Wherever "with" appears in a line of the listing, report that line.

[[ COLLECTED MATERIAL open ]]

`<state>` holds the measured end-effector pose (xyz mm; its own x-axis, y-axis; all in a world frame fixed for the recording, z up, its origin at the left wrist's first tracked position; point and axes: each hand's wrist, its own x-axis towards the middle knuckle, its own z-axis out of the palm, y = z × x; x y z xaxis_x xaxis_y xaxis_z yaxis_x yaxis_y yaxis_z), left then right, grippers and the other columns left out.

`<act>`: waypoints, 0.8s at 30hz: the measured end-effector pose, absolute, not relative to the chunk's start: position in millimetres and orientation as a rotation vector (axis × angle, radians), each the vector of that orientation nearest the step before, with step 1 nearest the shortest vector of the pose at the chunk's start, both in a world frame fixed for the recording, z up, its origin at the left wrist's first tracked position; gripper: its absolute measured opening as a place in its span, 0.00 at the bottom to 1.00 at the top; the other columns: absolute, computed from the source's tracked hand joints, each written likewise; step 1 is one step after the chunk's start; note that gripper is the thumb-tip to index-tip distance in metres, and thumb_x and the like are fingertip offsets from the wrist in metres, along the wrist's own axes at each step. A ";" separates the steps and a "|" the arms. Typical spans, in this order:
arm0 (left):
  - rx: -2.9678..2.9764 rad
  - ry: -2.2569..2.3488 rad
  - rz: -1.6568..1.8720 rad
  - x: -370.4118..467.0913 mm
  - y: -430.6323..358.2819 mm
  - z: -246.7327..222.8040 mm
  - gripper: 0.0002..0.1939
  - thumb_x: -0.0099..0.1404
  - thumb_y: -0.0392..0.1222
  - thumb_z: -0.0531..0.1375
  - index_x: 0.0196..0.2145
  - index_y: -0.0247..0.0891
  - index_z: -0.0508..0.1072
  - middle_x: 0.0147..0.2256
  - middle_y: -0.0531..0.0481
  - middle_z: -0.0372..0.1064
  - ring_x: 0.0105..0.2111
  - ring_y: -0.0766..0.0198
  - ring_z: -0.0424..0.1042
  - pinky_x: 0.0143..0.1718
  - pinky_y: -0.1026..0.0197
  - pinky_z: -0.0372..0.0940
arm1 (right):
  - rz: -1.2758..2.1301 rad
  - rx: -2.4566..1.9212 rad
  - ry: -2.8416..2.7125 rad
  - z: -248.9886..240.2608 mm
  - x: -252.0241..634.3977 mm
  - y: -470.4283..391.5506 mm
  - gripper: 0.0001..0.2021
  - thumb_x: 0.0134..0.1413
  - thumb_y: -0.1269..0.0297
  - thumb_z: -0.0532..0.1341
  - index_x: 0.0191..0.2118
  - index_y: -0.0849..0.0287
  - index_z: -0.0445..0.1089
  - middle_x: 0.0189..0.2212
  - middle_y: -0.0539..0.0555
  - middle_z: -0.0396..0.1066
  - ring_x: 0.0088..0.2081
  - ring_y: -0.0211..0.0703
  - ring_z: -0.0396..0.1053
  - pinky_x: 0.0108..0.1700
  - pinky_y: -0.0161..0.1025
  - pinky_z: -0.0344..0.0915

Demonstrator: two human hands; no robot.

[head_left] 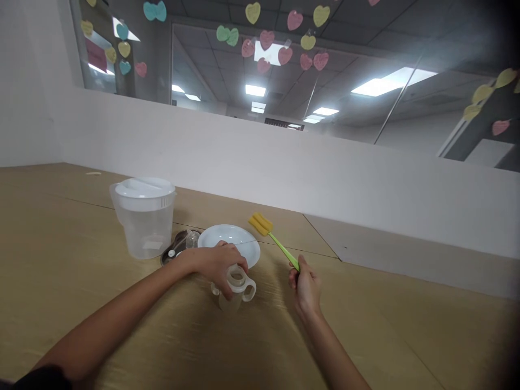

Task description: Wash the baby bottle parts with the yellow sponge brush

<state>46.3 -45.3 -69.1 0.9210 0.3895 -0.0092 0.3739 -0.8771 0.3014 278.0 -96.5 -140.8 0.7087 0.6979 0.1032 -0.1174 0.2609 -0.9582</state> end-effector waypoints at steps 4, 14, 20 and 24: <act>2.739 0.584 0.166 32.2 -38.4 -55.0 0.33 0.47 0.57 0.63 0.50 0.45 0.64 0.49 0.50 0.61 0.51 0.56 0.57 0.51 0.60 0.51 | 0.589 -1.184 -0.579 -141.8 278.9 -95.2 0.22 0.39 0.46 0.62 0.18 0.62 0.61 0.09 0.45 0.57 0.12 0.27 0.48 0.14 0.30 0.42; 2.659 1.607 0.069 -15.6 9.1 -49.1 0.14 0.60 0.37 0.48 0.33 0.30 0.73 0.35 0.38 0.72 0.34 0.58 0.70 0.35 0.61 0.61 | 0.569 -1.163 -0.575 -148.3 278.9 -90.8 0.23 0.43 0.44 0.57 0.25 0.64 0.65 0.10 0.45 0.57 0.12 0.28 0.47 0.14 0.30 0.42; 2.526 1.730 -0.140 -14.3 33.5 -79.3 0.10 0.51 0.30 0.55 0.30 0.28 0.75 0.33 0.34 0.73 0.33 0.55 0.72 0.32 0.61 0.63 | 0.627 -1.276 -0.653 -153.0 281.3 -88.6 0.20 0.46 0.46 0.54 0.32 0.62 0.63 0.17 0.45 0.62 0.12 0.26 0.49 0.14 0.29 0.44; 2.418 1.776 -0.240 -14.7 38.7 -88.4 0.08 0.49 0.30 0.57 0.28 0.27 0.75 0.29 0.34 0.73 0.29 0.55 0.72 0.31 0.61 0.64 | 0.745 -1.473 -0.803 -162.3 280.3 -84.7 0.16 0.47 0.49 0.53 0.31 0.59 0.59 0.22 0.45 0.62 0.12 0.26 0.51 0.13 0.28 0.47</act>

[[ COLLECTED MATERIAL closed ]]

▸ **COMPLETED EXERCISE**
`<act>`: waypoints, 0.8s at 30hz: the measured end-effector pose, absolute, not relative to the chunk's start: position in millimetres and orientation as a rotation vector (axis × angle, radians), each the vector of that orientation nearest the step before, with step 1 nearest the shortest vector of the pose at the chunk's start, both in a world frame fixed for the recording, z up, its origin at the left wrist's first tracked position; gripper: its absolute measured opening as a place in its span, 0.00 at the bottom to 1.00 at the top; the other columns: absolute, computed from the source's tracked hand joints, each written likewise; step 1 is one step after the chunk's start; note that gripper is the thumb-tip to index-tip distance in metres, and thumb_x and the like are fingertip offsets from the wrist in metres, along the wrist's own axes at each step. A ";" separates the steps and a "|" the arms. Typical spans, in this order:
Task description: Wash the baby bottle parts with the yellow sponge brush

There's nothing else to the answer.